*Exercise requirements*
Whenever a line of the data below holds the string "dark", copy that line.
Supplied material START
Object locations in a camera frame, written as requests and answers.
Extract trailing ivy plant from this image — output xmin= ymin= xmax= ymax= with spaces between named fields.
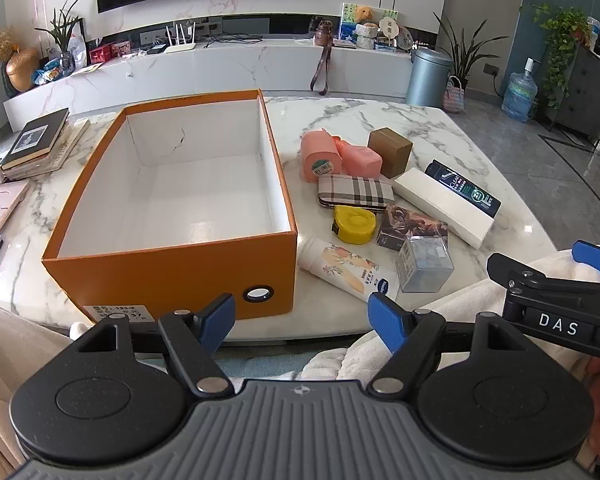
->
xmin=531 ymin=2 xmax=592 ymax=112

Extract black book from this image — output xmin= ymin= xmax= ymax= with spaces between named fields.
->
xmin=1 ymin=108 xmax=71 ymax=172

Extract stack of colourful items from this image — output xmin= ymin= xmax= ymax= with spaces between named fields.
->
xmin=339 ymin=2 xmax=401 ymax=45

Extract gold vase with dried flowers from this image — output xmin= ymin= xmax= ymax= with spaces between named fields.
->
xmin=0 ymin=27 xmax=42 ymax=94

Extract stack of pale books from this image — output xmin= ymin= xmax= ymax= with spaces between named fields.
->
xmin=0 ymin=118 xmax=92 ymax=182

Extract round paper fan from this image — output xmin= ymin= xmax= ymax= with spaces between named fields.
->
xmin=378 ymin=15 xmax=401 ymax=42

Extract dark printed card box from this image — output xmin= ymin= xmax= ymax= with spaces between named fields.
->
xmin=376 ymin=204 xmax=450 ymax=252

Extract green plant in glass vase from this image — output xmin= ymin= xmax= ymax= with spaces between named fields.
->
xmin=34 ymin=0 xmax=87 ymax=77

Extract white lotion tube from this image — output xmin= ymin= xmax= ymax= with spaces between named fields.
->
xmin=298 ymin=236 xmax=402 ymax=306

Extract clear plastic box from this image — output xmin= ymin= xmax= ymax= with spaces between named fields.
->
xmin=395 ymin=234 xmax=455 ymax=294

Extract orange cardboard box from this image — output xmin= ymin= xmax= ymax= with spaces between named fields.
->
xmin=41 ymin=89 xmax=299 ymax=322

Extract woven basket bag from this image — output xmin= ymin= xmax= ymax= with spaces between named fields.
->
xmin=442 ymin=75 xmax=467 ymax=114

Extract beige cushion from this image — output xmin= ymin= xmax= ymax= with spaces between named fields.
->
xmin=0 ymin=297 xmax=98 ymax=466

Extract white router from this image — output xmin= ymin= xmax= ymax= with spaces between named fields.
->
xmin=164 ymin=22 xmax=197 ymax=55

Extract yellow tape measure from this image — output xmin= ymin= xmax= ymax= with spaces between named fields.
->
xmin=332 ymin=205 xmax=377 ymax=245

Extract blue snack packets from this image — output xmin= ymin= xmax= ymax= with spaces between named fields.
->
xmin=31 ymin=57 xmax=65 ymax=87

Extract blue water jug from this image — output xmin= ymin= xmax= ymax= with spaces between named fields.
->
xmin=501 ymin=57 xmax=539 ymax=123

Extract tall potted plant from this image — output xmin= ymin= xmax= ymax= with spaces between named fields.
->
xmin=431 ymin=11 xmax=510 ymax=95

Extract dark blue shampoo bottle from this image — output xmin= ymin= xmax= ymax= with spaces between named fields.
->
xmin=425 ymin=159 xmax=502 ymax=219

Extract pink round container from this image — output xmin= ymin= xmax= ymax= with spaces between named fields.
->
xmin=300 ymin=129 xmax=344 ymax=183

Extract plaid wallet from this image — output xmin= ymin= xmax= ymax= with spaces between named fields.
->
xmin=317 ymin=175 xmax=396 ymax=211

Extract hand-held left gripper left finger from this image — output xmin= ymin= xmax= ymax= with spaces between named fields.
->
xmin=72 ymin=294 xmax=237 ymax=397

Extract dark grey cabinet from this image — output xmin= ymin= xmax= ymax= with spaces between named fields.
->
xmin=544 ymin=42 xmax=600 ymax=142

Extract long white box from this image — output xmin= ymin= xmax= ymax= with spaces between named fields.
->
xmin=392 ymin=167 xmax=496 ymax=250

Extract black cables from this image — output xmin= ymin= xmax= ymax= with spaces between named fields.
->
xmin=200 ymin=33 xmax=264 ymax=50

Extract small pink bottle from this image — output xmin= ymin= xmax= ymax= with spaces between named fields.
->
xmin=333 ymin=136 xmax=384 ymax=177

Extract grey trash can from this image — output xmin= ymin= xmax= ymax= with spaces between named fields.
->
xmin=405 ymin=46 xmax=454 ymax=108

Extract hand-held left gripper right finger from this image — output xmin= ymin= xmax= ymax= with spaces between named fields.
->
xmin=367 ymin=292 xmax=526 ymax=397

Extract brown cardboard box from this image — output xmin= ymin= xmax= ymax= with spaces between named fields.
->
xmin=368 ymin=127 xmax=414 ymax=180

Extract pink case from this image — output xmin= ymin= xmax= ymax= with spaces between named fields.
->
xmin=0 ymin=180 xmax=31 ymax=234

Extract black framed picture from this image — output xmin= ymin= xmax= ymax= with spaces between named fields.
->
xmin=55 ymin=17 xmax=87 ymax=70

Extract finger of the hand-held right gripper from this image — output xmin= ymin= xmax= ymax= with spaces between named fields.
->
xmin=571 ymin=240 xmax=600 ymax=277
xmin=486 ymin=252 xmax=600 ymax=295

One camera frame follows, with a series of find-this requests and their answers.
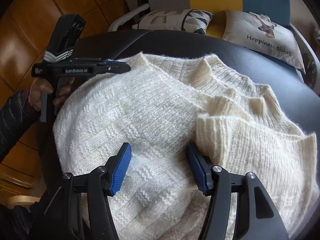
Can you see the person's left forearm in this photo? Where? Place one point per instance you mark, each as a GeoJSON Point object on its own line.
{"type": "Point", "coordinates": [15, 122]}

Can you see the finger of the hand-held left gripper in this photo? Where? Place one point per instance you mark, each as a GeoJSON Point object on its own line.
{"type": "Point", "coordinates": [110, 61]}
{"type": "Point", "coordinates": [117, 67]}

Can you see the person's left hand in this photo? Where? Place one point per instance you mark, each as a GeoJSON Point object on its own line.
{"type": "Point", "coordinates": [36, 92]}

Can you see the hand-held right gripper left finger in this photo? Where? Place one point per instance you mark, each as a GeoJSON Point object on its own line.
{"type": "Point", "coordinates": [122, 170]}

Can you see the grey deer print pillow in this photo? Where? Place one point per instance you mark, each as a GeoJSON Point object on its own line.
{"type": "Point", "coordinates": [250, 30]}

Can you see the white triangle pattern pillow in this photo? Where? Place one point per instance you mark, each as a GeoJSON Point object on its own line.
{"type": "Point", "coordinates": [170, 20]}

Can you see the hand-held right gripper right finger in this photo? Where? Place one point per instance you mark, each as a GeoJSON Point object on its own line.
{"type": "Point", "coordinates": [197, 170]}

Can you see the cream knit sweater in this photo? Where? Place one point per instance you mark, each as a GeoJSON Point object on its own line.
{"type": "Point", "coordinates": [150, 110]}

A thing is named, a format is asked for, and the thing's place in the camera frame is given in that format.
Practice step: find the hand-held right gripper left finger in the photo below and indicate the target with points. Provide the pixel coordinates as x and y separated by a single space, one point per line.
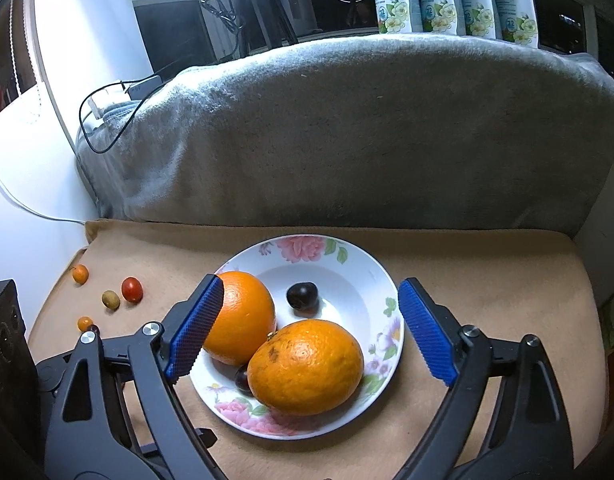
194 330

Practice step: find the grey fleece blanket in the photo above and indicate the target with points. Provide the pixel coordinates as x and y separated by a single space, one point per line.
337 150

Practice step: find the black power adapter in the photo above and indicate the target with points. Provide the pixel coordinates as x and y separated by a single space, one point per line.
144 87

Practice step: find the red cherry tomato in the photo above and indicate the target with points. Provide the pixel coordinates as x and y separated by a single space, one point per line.
132 290

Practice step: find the smooth round orange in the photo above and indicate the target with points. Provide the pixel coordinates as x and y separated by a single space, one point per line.
242 315

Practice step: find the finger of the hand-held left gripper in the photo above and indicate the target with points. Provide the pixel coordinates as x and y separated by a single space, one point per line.
205 438

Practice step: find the white floral plate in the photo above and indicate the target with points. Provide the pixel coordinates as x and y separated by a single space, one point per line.
347 280

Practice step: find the tiny orange cherry tomato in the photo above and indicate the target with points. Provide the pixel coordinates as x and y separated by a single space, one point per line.
84 323

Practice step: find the white power strip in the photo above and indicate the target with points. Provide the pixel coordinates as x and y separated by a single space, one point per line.
98 107

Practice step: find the white window frame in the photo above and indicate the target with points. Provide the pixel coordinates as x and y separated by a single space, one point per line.
222 30

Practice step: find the green cherry tomato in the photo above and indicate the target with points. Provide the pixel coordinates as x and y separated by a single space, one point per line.
111 299

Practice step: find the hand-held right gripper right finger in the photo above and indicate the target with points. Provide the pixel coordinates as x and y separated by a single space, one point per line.
427 330

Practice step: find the bumpy orange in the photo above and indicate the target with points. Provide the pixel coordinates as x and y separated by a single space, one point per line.
307 365

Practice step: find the small orange tomato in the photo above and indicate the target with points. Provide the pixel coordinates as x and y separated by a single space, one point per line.
80 274
Supplied material END
*Answer for the task*
Extract dark printed card box from this image — output xmin= ymin= xmax= ymax= with spaces between named fields.
Extract dark blue shampoo bottle from this image — output xmin= ymin= xmax= ymax= with spaces between named fields.
Extract dark grey cabinet from this image — output xmin= ymin= xmax= ymax= with spaces between named fields.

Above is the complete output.